I was patching in a group of lines for a meeting at my place of employment at a major Las Vegas, NV convention center/hotel and it occurred to me that the switches we use sit idle most of the time yet run 24 hours a day. These switches literally have nothing to do but answer broadcasts from each other informing everyone else that yes they are up and no there is nothing going on.
What if we could have these switches do something useful?
Granted, we aren't talking a lot of computing power here but the switches I most commonly use are HP ProCurve 5400ZL chassis which include a Freescale PowerPC 8540 in the management module and an ARM9 in the Gigabit module and another ARM9 in the 10G module if so equipped (our core switches are so equipped)
While I understand from my days lurking here that the ARM and Power lines are not high priorities due to their low speed and processing ability, I know that we have more than 100 switches in my building that do absolutely nothing for more than 12 hours of the day.
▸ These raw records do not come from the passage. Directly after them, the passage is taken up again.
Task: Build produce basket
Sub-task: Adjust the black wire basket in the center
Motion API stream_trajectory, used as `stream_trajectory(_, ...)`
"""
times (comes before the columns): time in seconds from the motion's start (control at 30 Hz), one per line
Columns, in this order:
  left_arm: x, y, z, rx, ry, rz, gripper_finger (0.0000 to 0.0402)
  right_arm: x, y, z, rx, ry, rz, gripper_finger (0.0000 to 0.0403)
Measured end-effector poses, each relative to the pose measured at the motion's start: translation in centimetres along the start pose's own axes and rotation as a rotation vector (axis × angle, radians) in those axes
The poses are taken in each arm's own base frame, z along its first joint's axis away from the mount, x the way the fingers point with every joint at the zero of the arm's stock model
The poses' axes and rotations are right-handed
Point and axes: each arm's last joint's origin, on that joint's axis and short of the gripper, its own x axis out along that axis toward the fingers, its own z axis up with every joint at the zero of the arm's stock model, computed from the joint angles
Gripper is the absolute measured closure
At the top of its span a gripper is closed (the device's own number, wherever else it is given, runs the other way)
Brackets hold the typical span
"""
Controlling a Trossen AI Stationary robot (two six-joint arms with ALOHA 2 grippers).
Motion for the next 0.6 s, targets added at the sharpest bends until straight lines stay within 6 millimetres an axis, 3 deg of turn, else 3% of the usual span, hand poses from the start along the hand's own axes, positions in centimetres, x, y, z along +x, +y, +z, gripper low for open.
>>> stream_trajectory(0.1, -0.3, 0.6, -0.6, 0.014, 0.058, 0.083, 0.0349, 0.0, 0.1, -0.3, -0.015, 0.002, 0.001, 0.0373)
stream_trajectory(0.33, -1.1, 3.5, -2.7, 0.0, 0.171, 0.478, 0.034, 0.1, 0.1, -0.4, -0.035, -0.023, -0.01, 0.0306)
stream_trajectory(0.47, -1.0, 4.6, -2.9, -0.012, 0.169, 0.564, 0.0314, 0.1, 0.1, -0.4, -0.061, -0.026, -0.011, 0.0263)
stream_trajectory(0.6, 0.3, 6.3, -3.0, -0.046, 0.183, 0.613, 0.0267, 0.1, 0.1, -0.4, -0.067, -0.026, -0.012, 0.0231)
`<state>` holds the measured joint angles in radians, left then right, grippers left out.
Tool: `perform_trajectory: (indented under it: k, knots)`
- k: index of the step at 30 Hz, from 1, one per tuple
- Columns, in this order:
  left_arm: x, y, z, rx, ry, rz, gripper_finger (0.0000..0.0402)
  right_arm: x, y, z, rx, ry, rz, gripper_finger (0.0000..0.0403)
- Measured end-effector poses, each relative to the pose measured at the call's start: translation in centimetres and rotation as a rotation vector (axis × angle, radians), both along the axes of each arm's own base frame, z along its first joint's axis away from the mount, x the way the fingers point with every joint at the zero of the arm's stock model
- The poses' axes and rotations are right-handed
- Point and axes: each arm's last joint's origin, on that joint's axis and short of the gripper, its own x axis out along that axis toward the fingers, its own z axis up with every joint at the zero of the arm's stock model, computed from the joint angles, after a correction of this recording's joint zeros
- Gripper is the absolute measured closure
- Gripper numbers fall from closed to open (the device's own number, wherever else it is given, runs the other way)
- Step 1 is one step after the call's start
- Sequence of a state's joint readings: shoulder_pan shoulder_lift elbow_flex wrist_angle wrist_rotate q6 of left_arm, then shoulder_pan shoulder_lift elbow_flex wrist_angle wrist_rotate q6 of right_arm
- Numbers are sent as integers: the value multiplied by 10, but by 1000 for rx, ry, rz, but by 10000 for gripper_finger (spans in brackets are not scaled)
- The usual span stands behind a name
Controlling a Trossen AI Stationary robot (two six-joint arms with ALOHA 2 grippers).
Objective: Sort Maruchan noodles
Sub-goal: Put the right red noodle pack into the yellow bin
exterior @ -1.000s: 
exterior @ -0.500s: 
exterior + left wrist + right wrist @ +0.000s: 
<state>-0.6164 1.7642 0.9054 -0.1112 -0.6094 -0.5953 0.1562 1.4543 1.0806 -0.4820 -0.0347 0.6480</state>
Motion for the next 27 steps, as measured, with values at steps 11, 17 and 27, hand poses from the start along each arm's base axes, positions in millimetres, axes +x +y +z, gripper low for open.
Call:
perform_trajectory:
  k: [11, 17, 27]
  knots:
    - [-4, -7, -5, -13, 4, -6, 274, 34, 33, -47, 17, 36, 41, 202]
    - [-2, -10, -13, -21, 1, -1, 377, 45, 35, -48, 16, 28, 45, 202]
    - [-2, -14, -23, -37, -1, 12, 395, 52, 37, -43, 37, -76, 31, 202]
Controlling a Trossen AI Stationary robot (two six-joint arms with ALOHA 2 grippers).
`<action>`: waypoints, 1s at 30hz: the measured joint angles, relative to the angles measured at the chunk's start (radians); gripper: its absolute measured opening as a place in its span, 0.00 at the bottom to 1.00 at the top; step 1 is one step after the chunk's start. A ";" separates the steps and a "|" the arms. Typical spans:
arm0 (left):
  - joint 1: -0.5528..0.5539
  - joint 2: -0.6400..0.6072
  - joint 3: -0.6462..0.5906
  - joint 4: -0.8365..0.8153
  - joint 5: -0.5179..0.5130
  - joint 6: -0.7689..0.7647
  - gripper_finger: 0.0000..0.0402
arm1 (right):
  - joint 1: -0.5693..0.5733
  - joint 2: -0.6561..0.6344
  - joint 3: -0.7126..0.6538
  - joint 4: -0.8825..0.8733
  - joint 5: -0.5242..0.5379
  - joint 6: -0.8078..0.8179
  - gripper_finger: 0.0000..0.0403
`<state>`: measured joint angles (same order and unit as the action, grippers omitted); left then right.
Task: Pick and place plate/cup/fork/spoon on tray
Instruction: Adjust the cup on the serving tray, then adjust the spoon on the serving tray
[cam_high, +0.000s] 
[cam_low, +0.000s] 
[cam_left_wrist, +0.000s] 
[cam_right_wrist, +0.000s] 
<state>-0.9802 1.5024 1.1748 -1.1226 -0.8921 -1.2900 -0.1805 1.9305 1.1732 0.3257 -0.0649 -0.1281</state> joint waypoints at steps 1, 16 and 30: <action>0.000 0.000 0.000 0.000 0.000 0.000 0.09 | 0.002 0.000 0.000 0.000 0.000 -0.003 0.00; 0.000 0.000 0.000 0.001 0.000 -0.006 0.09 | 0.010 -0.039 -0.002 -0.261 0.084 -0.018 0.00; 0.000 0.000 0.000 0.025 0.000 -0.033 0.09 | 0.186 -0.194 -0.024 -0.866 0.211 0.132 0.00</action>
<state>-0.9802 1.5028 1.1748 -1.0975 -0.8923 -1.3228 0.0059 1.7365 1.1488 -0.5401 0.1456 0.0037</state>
The utilization loads on these switches are low during the day as well unless we have a large convention in the building. We also recently installed 22 HP Procurve 3500yl 48 port switches which also contain the same chips as the 5400 chassis units.
Yes the ARMs and Power units are slow but we have several hundred of them sitting around using electricity and generating heat and the only thing they accomplish is telling the rest of the switches that they are up. Is that worth looking into? If a small client could be included in switch firmware, you could have a small army of processors folding away 20+ hours a day.
Ditto for companies like Cisco an Juniper who use much of the same hardware.